Más cultura

¡Menudo espectáculo!

 
 Por Alfredo Llopico.
 
No sé cómo ni de qué manera la princesa Mala Suerte se cruzó en mi camino. Lo único que recuerdo es que una tarde-noche de invierno de hace más de diez años “Mala Sort” entró en la Biblioteca Infantil en la que trabajaba por aquel entonces y me provocó lo que solo podría haber definido como un “subidón”, una borrachera stendhaliana: la poesía que destilaba el espectáculo de Empar Claramunt a través de su magistral manipulación de las marionetas, combinada con los efectos de sonido y de luz inocularon en mí el veneno de las artes escénicas. A pesar de tener casi 30 años no había tenido la posibilidad de acceder a este tipo de propuestas, pero no estaba dispuesto a perdérmelas ni a vivir sin ellas nunca más.

Pocos años después, al llegar a mi actual lugar de trabajo, un batallón de marionetas, personajes de teatro e historias de títeres entraron conmigo por la puerta con la alegría del que cree haber llegado a un particular Xanadú donde poder campar a placer; pero nos toparnos de bruces con una realidad con la que no habíamos contado. Aquel lugar era un sanctasanctórum, una catedral, un templo para la cultura, y todas las marionetas que me acompañaban se batieron en retirada, terriblemente abatidas por un falsa percepción de inferioridad.

Sin embargo, y para nuestra sorpresa, desacralizar los espacios fue mucho más fácil de lo previsto y finalmente el muro cayó al poco tiempo con otra princesa, esta vez de fresa. Gus Marionetas vino a Castellón con poesía renovada. Pero esta vez la magia nos abandonó. Una marea humana de niños con padres, abuelos y carritos para bebé irrumpió en la sala momentos antes de la representación invadiendo el espacio a la señal imaginaria de sálvese quien pueda. Los adultos invadieron las primeras filas reservadas a los más pequeños, haciendo caso omiso a la sugerencia de dejar libres los espacios para los destinatarios de aquella actividad que lloraban en el pasillo ante la imposibilidad de encontrar un lugar donde sentarse. Y, una vez empezada la representación, desde dentro de los bolsos de los adultos hicieron aparición en el patio de butacas bocadillos, latas de bebidas refrescantes de todos los sabores y teléfonos móviles que amenizaron la velada con su extenso repertorio de sonoras melodías cantarinas.

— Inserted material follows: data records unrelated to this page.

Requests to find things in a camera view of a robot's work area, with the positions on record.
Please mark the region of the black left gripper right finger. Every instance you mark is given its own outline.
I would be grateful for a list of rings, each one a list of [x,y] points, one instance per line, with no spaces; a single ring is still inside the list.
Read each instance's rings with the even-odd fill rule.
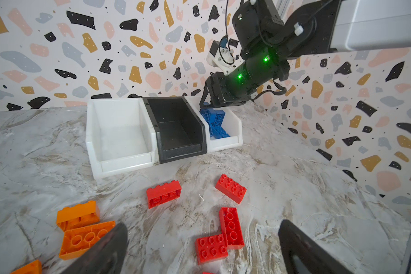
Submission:
[[[350,270],[323,250],[290,220],[281,222],[278,236],[289,274],[349,274]]]

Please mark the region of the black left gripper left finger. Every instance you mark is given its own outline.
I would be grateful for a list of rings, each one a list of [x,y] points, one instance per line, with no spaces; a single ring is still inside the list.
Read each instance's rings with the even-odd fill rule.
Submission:
[[[120,222],[62,274],[119,274],[128,244],[127,227]]]

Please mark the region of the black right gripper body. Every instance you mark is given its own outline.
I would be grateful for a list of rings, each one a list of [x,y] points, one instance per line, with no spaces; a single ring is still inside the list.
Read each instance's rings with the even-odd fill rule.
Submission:
[[[251,100],[253,84],[243,74],[211,74],[204,85],[199,106],[201,109],[242,106]]]

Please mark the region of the blue lego brick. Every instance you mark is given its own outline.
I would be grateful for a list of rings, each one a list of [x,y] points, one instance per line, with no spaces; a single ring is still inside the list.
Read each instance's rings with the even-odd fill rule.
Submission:
[[[204,120],[208,123],[208,125],[210,127],[212,127],[212,125],[215,121],[215,117],[216,117],[216,115],[212,112],[212,109],[202,108],[202,109],[200,109],[200,113],[201,113],[202,117],[204,118]]]
[[[226,113],[223,110],[210,109],[209,126],[211,136],[215,139],[228,138],[229,134],[222,128]]]

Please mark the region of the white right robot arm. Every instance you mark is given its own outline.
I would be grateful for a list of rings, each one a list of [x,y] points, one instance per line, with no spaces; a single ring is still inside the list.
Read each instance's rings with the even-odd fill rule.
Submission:
[[[272,1],[248,1],[232,24],[242,47],[242,64],[212,74],[200,108],[241,106],[274,80],[275,95],[289,77],[289,60],[303,55],[411,47],[411,1],[316,1],[282,20]]]

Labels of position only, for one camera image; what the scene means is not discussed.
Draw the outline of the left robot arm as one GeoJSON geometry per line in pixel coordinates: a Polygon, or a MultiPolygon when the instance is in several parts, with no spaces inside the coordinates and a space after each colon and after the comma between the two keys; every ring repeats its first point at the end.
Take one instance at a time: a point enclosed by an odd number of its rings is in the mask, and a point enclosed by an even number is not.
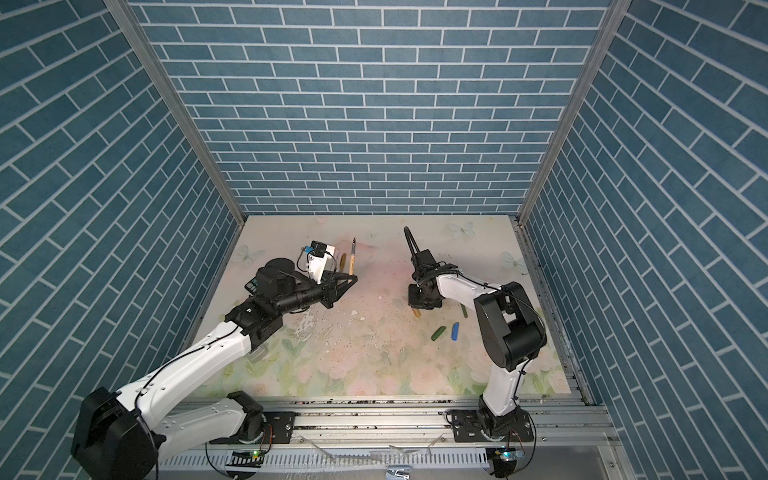
{"type": "Polygon", "coordinates": [[[99,387],[86,396],[72,457],[93,479],[143,479],[165,459],[212,440],[265,441],[271,433],[263,407],[243,391],[172,411],[224,367],[255,352],[282,327],[284,315],[314,304],[330,309],[357,281],[334,271],[313,279],[290,259],[270,260],[247,283],[248,298],[200,341],[114,392],[99,387]]]}

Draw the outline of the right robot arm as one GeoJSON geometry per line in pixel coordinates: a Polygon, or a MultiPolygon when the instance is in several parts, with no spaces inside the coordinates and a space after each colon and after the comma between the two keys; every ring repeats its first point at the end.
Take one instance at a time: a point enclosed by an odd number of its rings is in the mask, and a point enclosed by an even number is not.
{"type": "Polygon", "coordinates": [[[437,261],[430,250],[420,249],[408,227],[403,231],[414,267],[408,287],[410,307],[433,310],[450,299],[476,314],[483,347],[492,361],[479,397],[481,431],[490,439],[515,435],[521,442],[535,440],[535,424],[519,404],[519,389],[529,362],[547,344],[547,332],[523,286],[475,280],[458,266],[437,261]]]}

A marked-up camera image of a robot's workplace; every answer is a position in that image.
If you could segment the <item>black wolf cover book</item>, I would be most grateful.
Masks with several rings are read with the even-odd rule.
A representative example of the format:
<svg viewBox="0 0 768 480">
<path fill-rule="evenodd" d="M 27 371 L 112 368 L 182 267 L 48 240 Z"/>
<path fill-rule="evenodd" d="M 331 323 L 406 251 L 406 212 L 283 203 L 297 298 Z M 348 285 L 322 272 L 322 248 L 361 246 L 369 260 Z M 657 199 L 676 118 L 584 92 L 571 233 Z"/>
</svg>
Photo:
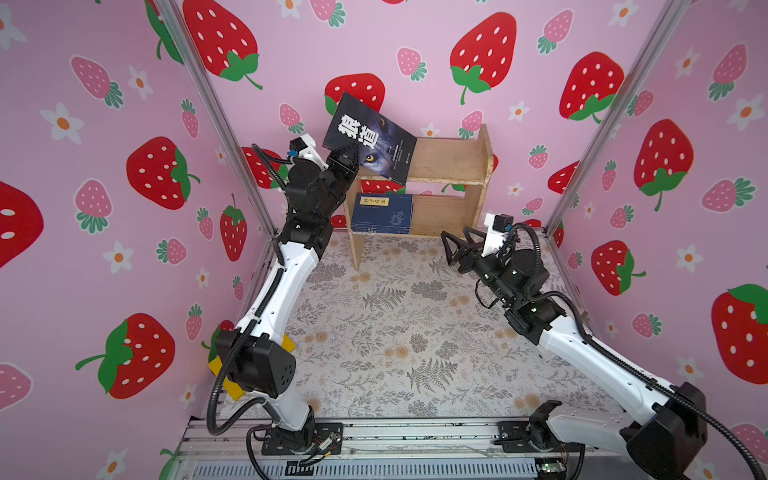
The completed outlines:
<svg viewBox="0 0 768 480">
<path fill-rule="evenodd" d="M 328 150 L 355 144 L 357 162 L 373 173 L 404 186 L 417 138 L 393 121 L 344 93 L 323 139 Z"/>
</svg>

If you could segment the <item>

Al tiempo, el camino de la sala al baño se convirtió durante la hora que duró la obra en lo más parecido a una romería que imaginarse pueda; mientras, un elevado porcentaje de personas adultas se dedicaron a la ancestral costumbre del cotilleo de patio de vecindad. Las sugerencias, en tono de exquisita cortesía, por parte del personal de la sala de que abandonasen tales prácticas de poco sirvieron y sus miradas incrédulas nos provocaban sentirnos intrusos dando pautas de comportamiento.

El bochorno que pasé durante aquella hora interminable pensando en el pretexto que les iba a contar a los chicos de Gus Marionetas para justificar tamaña falta de respeto por parte del público de mi sala no se ha visto superado jamás. Aquella noche no pude dormir.

Han pasado varios años desde aquella tarde de fresas que se convirtieron en tomates. La realidad cambió rápida y fácilmente, en el preciso momento en el que los adultos dejaron de entrar a la sala y el público tuvo claro que aquel lugar era un teatro que, además, funciona como un teatro. Desde ese momento la magia volvió y en nuestra sala, que siempre está llena hasta la bandera, las historias han podido llegar en todos los casos a un final feliz.

Mientras, en la antesala donde esperan los adultos, el caos, como siempre, continúa. Pero ese, evidentemente, ya es otro espectáculo.